Work instruction: The listing below is the input. Say how many of its lines contain "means", giving the number alone.
--*--
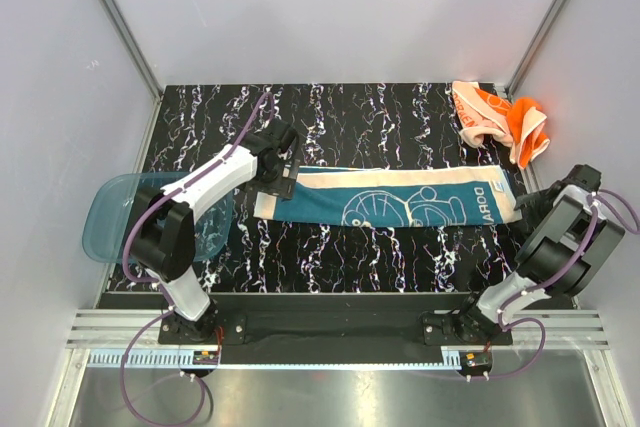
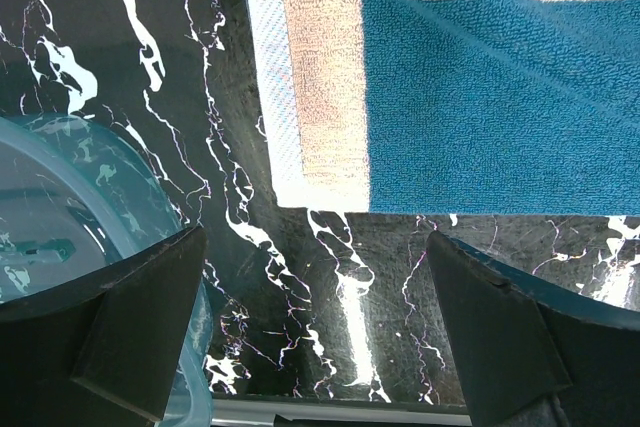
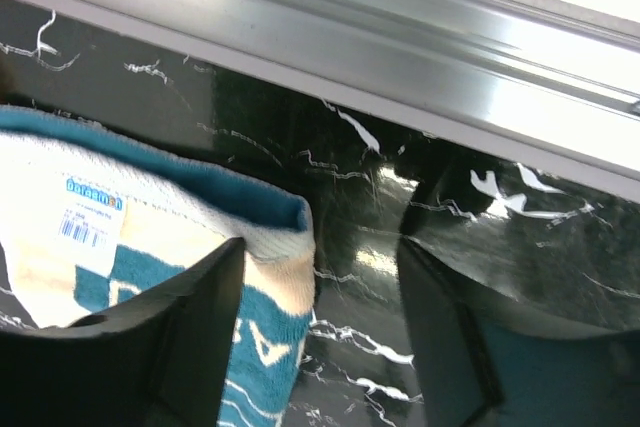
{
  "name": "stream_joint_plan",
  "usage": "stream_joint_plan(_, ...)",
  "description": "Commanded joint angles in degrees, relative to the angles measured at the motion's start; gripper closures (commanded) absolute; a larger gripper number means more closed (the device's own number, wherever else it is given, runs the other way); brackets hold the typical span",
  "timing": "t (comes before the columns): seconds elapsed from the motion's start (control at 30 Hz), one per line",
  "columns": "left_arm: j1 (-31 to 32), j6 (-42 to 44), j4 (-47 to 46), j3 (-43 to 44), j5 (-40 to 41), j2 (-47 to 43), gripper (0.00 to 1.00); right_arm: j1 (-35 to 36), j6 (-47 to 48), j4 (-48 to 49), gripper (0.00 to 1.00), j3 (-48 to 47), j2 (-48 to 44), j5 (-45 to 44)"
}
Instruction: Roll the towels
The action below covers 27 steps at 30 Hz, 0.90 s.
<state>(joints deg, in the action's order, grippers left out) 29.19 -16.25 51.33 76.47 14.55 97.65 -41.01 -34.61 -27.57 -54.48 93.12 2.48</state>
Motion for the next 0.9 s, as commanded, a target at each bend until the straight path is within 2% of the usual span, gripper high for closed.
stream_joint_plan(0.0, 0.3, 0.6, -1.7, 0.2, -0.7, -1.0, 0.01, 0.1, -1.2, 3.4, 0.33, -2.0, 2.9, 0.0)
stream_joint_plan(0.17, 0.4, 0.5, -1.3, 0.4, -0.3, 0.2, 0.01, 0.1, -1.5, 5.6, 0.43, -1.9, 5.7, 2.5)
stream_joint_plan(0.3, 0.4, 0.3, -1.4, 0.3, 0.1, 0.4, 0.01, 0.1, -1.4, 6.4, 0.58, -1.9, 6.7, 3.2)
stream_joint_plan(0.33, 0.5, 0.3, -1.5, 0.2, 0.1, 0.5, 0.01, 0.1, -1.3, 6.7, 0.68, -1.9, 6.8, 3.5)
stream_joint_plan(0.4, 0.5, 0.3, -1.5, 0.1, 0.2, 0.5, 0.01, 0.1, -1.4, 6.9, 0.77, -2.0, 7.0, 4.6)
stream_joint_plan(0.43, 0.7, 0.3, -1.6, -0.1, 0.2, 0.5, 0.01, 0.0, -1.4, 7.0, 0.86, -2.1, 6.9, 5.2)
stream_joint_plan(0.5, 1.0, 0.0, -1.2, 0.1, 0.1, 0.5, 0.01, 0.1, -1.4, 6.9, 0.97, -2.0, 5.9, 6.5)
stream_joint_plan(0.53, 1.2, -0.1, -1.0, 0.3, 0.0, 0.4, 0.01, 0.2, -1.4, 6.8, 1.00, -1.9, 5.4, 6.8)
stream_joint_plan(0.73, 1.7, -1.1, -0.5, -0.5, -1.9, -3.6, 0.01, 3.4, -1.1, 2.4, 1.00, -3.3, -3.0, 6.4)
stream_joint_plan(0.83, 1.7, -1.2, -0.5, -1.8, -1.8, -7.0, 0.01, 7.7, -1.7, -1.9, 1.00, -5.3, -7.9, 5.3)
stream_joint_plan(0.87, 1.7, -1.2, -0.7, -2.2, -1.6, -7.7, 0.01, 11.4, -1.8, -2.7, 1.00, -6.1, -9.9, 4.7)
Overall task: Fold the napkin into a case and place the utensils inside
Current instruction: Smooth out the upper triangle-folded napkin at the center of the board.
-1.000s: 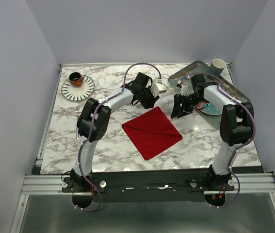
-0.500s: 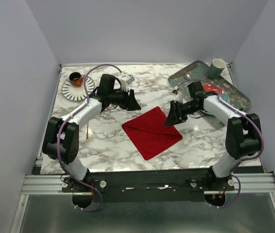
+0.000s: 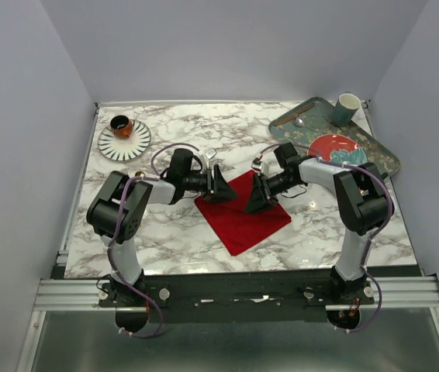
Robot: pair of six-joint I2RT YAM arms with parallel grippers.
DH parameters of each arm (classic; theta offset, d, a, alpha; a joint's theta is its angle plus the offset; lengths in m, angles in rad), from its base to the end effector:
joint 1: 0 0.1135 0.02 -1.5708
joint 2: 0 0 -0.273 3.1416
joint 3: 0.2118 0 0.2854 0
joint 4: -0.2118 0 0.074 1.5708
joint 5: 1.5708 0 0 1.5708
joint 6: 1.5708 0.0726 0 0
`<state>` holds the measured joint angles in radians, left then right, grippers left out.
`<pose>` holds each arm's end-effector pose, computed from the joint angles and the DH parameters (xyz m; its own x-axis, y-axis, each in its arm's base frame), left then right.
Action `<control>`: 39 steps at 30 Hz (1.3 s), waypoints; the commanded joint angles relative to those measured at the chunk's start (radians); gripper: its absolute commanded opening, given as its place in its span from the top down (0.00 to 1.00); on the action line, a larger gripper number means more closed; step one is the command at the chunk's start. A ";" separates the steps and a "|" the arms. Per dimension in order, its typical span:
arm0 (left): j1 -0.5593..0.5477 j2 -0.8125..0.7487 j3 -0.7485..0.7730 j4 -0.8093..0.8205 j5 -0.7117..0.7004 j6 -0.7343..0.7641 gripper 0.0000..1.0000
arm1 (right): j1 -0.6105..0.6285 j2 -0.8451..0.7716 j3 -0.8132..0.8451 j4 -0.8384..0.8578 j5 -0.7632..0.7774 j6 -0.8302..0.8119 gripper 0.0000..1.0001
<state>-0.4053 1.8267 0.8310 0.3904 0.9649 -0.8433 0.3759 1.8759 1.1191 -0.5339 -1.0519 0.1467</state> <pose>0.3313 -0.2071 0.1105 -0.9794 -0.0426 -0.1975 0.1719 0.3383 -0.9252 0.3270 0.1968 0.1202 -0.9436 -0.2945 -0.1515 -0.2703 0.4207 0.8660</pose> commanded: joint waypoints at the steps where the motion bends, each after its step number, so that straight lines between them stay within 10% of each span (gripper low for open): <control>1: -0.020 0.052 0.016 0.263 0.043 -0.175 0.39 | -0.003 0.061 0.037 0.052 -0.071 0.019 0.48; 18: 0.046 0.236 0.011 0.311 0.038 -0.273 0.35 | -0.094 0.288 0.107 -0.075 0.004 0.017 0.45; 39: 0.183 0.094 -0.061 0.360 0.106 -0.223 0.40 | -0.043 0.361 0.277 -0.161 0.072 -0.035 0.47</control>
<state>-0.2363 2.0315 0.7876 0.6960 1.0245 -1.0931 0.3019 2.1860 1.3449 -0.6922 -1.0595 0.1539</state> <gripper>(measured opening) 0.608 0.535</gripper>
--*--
Answer to this task: 2